It is also known that the {n}-dimensional area (see also here) of the ({n}-dimensional) unit hypersphere {\mathbb{S}^n\subset \mathbb{R}^{n+1}} is given by

\displaystyle s_n = \frac{2\pi^{\frac{n+1}{2}}}{\Gamma\left(\frac{n+1}{2}\right)}

and the {n}-dimensional volume of the {n}-dimensional unit ball {\mathbb{B}^n\subset \mathbb{R}^n} is

\displaystyle b_n=\mathrm{Vol}(\mathbb{B}^n)= \frac{s_{n-1}}{n}= \frac{2\pi^{\frac{n}{2}}}{n\Gamma\left(\frac{n}{2}\right)}.

For example, {s_0=2, s_1=2\pi, s_2= 4\pi, s_3=2\pi^2}, and { b_1=2, b_2=\pi, b_3=\frac{4\pi}{3}, b_4= \frac{\pi^2}{2}}.

Theorem 3 (Isoperimetric inequality) For any smooth closed hypersurface {S} in {\mathbb{R}^n}, we have

\displaystyle \left(\frac{\mathrm{Vol}(\Omega)}{b_n}\right)^{\frac{1}{n}}\le \left(\frac{\mathrm{Area}(S)}{s_{n-1}}\right)^{\frac{1}{n-1}},

where {\Omega} is the region enclosed by {S}.

Proof: Let {S_t= \{x+t\nu(x): x\in S \}} be the “parallel” hypersurface, where {\nu(x)} is the inward unit normal of {S} at {x}. For small {t}, {S_t} is a smooth hypersurface which bounds a region {\Omega_t}. Let {B_t} be the open ball with radius {t} (centered at {O}).
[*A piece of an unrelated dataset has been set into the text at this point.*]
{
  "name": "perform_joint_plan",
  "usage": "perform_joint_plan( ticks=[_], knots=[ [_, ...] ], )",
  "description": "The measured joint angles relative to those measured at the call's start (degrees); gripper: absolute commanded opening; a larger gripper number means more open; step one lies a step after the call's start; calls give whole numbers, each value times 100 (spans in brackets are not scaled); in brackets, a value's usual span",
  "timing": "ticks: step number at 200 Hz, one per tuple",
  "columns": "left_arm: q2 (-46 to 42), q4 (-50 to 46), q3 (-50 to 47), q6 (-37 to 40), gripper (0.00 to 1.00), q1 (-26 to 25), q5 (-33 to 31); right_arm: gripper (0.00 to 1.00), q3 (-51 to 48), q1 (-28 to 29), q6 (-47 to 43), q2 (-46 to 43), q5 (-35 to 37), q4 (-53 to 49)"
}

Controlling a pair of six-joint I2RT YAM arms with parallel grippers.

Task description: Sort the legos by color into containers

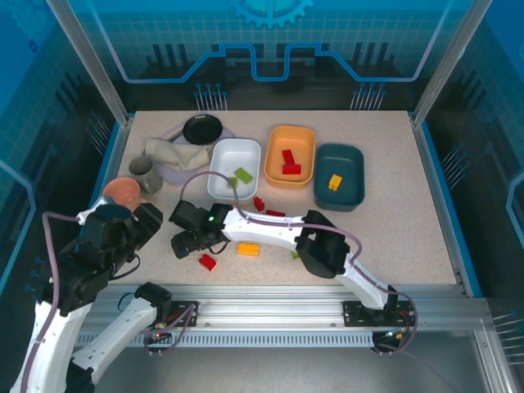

Then it can be seen that {\Omega_t+B_t\subset \Omega}. Therefore by the Brunn-Minkowski inequality (Theorem 2), we have (we’ll write {|\Omega|=\mathrm{Vol}(\Omega)} and {|S|=\mathrm{Area}(S)}, which shouldn’t cause confusion.)

\displaystyle \begin{array}{rl} |\Omega|\ge | \Omega_t+ B_t| \ge & \left( |\Omega_t|^{\frac{1}{n}}+ |B_t|^{\frac{1}{n}}\right)^n =\left( |\Omega_t|^{\frac{1}{n}}+b_n ^{\frac{1}{n}}t\right)^n. \end{array}

Therefore

\displaystyle \begin{array}{rl} |S|=& \displaystyle \lim_{t\rightarrow 0^+}\frac{|\Omega|-|\Omega_t|}{t}\\ \ge&\displaystyle \lim_{t\rightarrow 0^+}\frac{\left(|\Omega_t|^{\frac{1}{n}}+b_n^{\frac{1}{n}}t \right)^n- |\Omega_t|}{t}\\ =&n|\Omega|^{1-\frac{1}{n}}b_n^{\frac{1}{n}}. \end{array}

This is equivalent to the isoperimetric inequality by Remark 1. \Box

Remark 2 I believe a more refined version of the above argument can be used to prove some inequalities involving the so called curvature measures. I will try to work it out later.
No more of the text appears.